3. THE LANGUAGE OF RESEARCH
Research Vocabulary
- Social research is theoretical, empirical, probabilistic and causal.
- Theoretical: pertaining to theory. Social research is theoretical, meaning that much of it is concerned with
developing, exploring, or testing the theories or ideas that social researchers have about how the world operates.
- Empirical: bases on direct observations and measurements of reality.
- Probabilistic: based on probabilities. The inferences made in social research have probabilities associated with
them.
- Causal: pertaining to a cause-effect relationship., hypothesis, or relation-ship. Something is causal if it leads to
an outcome or makes an outcome happen.
- Causal relationship: a cause-effect relationship. For example, when you evaluate whether your treatment or
program causes an outcome to occur, you are examining a causal relationship.
- Not all studies are based on the cause-effect relationship. Some studies just observe (survey) and others explore
relationships (descriptive and correlational studies).
- Causal studies go beyond observing the world and looking at the relationships.
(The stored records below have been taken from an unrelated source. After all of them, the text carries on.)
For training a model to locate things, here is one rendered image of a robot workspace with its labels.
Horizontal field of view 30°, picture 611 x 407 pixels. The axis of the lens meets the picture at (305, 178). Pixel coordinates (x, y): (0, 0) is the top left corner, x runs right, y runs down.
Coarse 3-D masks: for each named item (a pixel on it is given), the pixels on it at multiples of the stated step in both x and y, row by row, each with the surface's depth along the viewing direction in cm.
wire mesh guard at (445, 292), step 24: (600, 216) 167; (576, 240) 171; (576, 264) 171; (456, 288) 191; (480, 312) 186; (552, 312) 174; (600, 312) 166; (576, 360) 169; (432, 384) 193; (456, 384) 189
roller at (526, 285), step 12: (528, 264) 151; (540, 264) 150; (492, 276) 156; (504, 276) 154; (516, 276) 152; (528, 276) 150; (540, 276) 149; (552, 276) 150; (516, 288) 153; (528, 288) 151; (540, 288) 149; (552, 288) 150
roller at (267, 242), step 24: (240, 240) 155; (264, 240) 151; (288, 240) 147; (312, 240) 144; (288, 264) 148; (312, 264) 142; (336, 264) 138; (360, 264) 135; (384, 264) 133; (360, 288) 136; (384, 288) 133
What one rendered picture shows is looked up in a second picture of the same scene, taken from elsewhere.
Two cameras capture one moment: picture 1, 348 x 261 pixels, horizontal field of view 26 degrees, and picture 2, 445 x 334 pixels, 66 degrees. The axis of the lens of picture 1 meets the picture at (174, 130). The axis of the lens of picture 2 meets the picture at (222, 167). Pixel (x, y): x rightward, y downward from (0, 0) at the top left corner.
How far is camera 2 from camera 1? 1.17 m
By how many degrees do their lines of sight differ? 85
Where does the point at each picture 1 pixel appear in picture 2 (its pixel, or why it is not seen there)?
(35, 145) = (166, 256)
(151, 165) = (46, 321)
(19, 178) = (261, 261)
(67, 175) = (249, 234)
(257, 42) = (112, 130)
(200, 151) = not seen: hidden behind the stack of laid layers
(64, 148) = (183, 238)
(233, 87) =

They help to change and improve
problems.
Types of Studies
1. Descriptive studies: a study that documents what is going on or what exists.
2. Relational studies: a study that investigates the connection between two or more variables.
3. Causal studies: a study that investigates a causal relationship between two variables.
- The three study types can be viewed as cumulative.
Time in Research
- Cross-sectional study: a study that takes place at single point in time.
- Longitudinal study: a study that takes place over time.
• Measure your research participants on at least two separate occasions/points in time.
• Measuring multiple waves of measurement – taking measurements on a variable several times.
1. Repeated measures: two or more waves of measurement over time.
2. Time series: many waves of measurement over time. (approximately more than 20)
Types of Relationships
Relationship: an association between two variables such that, in general, the level on one variable is related to the
level on the other.
*The nature or the pattern of a relationship.